Madam Speaker, it is 2018. So much of the infrastructure we benefit from in this country was built perhaps 50 or maybe even 100 years ago. It is time to invest for the future.
Let us take, for example, light rail investments or transit investments in our major urban areas. The city of Montreal is now 53% of the population of Quebec. Gatineau, right across the river, is the fastest-growing city in Quebec. Metropolitan Toronto is pushing eight million people. We are increasingly becoming an urban country. There are merits to that. There are challenges to that. We are investing very heavily in light rail and transit systems with our provincial and municipal partners.
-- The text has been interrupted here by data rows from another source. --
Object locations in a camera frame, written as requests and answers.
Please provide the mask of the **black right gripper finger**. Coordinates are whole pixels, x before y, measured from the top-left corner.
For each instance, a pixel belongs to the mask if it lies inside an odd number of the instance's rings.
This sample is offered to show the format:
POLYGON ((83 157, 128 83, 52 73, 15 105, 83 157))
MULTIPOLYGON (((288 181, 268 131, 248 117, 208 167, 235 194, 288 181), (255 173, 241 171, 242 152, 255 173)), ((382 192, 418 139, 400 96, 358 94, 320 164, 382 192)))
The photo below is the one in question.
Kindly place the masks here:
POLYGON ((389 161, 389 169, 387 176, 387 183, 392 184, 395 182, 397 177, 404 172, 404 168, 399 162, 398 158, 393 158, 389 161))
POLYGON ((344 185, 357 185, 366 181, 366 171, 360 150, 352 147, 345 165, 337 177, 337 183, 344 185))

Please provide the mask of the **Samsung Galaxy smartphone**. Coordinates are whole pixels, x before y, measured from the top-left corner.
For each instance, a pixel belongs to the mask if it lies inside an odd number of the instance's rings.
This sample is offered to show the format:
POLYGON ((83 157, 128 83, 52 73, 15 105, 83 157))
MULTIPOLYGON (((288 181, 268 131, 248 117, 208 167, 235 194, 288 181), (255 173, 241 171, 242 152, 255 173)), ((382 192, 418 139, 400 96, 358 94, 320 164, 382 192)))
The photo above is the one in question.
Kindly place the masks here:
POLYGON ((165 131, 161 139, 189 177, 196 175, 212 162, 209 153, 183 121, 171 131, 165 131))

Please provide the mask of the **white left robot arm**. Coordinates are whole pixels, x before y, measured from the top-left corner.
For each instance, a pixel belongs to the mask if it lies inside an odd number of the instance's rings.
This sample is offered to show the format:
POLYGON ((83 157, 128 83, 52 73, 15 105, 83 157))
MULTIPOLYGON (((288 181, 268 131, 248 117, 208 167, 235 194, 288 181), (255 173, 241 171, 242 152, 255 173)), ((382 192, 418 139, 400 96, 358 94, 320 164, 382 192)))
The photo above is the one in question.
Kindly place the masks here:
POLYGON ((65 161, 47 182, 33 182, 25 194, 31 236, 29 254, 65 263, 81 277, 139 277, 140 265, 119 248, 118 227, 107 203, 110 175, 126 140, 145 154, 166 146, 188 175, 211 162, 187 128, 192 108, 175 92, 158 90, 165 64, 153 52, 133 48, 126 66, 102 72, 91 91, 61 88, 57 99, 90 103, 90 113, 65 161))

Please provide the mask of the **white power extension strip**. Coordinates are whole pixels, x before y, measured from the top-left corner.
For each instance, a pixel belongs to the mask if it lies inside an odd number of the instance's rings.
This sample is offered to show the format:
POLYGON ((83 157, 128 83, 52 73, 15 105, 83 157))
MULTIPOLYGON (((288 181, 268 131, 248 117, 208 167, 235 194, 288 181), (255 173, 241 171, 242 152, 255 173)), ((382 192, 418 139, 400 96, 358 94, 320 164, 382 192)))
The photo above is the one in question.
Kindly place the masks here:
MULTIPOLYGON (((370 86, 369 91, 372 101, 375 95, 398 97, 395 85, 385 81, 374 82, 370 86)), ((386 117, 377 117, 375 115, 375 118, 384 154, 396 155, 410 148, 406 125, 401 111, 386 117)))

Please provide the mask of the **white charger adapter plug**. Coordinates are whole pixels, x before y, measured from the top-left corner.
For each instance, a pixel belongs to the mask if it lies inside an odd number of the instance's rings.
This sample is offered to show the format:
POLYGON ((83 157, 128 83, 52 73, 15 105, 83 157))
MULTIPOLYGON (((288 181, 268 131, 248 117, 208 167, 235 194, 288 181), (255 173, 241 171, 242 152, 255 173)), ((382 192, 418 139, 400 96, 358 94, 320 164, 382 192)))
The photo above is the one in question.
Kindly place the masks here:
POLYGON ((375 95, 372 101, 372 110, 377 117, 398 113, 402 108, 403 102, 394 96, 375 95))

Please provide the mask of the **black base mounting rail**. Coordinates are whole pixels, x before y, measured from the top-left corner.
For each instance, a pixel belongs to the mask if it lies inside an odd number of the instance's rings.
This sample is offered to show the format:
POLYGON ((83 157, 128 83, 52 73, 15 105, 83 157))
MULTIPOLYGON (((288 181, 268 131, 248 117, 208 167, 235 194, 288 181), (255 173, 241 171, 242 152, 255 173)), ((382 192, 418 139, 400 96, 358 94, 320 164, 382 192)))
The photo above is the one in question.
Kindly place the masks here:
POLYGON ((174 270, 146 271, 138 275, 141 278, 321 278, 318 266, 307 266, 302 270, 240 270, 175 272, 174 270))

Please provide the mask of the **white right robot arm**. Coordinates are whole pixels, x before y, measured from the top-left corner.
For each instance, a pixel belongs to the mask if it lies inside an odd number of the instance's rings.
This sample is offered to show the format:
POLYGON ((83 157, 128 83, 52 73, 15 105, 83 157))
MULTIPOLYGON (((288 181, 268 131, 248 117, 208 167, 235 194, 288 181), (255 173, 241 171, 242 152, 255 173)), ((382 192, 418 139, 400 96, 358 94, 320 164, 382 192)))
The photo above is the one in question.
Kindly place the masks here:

A second area we are investing very heavily in is water and waste-water systems. We are blessed with so much fresh water, one of the most precious resources we possess in this country, and we have an obligation to protect it. We have to reinvest in our water and waste-water systems to stop waste, because so many water systems are leaking so much water. We have to improve secondary and tertiary water-treatment systems. By the way, as we do that, we develop and implement technologies that can be sold all over the world.
In housing, we are talking about green housing. We are talking about housing that is affordable for our needy, for our veterans, and for our seniors. We are talking about energy efficiency when it comes to housing. We are making progress in infrastructure, not just because it has to be replaced but because it has to be replaced to higher energy efficiency standards and water standards.
It goes back to what I was saying earlier. That is the race. As we do more of that here in Canada, we can sell more technology, more know-how, and more products, and that is exactly how we have tied together these investments in infrastructure with our foreign global market opportunities.